= Georgios Vlachos =

Greek journalist and publisher (1886–1951)

Georgios A. Vlachos (Γεώργιος Α. Βλάχος; 1886–1951) was a Greek journalist, founder of Kathimerini newspaper and a prominent antivenizelist.

He was born in Athens and studied law. His father was a writer and politician Angelos Vlachos. In 1915, as a young journalist at the newspaper Chronos during the Noemvriana events, he supported that the Greek army units should not surrender arms to the French admiral. He was one of the strongest critics of Venizelos during the period of National Schism and in summer 1917 was put in internal exile by the Venizelists.

In 1919 he founded Kathimerini. In summer 1922, days before the destruction at the front in the Greco-Turkish war, he published two articles ("Oikade" -To Home- and "Pomeranians"), calling for peace and the Greek army to retreat for the coming winter. For these articles he almost escaped trial after the Venizelist revolution of 1922, which led to the Execution of the Six.

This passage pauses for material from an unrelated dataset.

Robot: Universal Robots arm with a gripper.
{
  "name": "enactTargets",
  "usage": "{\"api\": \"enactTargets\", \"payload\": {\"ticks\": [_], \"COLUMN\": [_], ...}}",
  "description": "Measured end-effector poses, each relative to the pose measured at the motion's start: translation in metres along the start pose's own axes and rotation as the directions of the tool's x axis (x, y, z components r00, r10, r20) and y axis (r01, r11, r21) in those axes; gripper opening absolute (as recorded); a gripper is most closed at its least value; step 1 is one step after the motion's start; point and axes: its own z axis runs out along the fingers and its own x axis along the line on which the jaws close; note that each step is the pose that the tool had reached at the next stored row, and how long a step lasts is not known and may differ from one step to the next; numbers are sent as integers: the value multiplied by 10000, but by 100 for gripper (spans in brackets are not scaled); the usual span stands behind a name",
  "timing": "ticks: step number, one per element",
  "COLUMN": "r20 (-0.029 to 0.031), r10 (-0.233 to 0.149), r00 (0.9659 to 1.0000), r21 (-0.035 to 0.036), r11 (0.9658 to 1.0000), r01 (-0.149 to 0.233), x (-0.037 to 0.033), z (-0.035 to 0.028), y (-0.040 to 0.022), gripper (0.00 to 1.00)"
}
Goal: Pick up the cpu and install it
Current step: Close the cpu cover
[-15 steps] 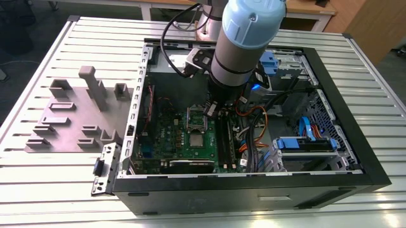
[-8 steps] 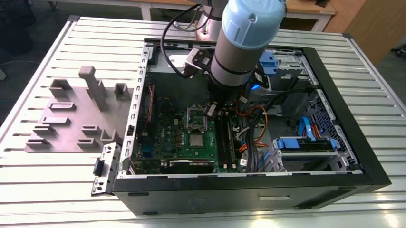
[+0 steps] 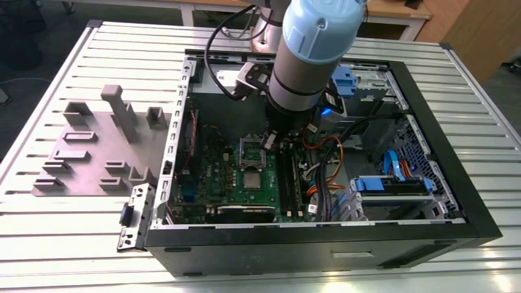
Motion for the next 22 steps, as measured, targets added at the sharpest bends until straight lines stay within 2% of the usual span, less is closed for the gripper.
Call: {"api": "enactTargets", "payload": {"ticks": [7,17,22], "r20": [22,20,18], "r10": [-1,-1,-1], "r00": [10000,10000,10000], "r21": [-11,-11,-11], "r11": [10000,10000,10000], "r01": [1,1,1], "x": [6,23,26], "z": [-37,-52,-82], "y": [29,65,83], "gripper": [11,11,11]}}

He later supported Metaxas and the 4th of August Regime. After the Italian attack in October 1940, he wrote his famous article "The dagger" and later an article-public letter to Adolf Hitler. During World War II, he refused to cooperate with the Nazi occupation government; he retired and passed Kathimerini to the personnel. With the liberation, and during the Dekemvriana events, he was one of the strongest critics of the communists.

He wrote also some theatrical plays. His daughter was Helen Vlachos.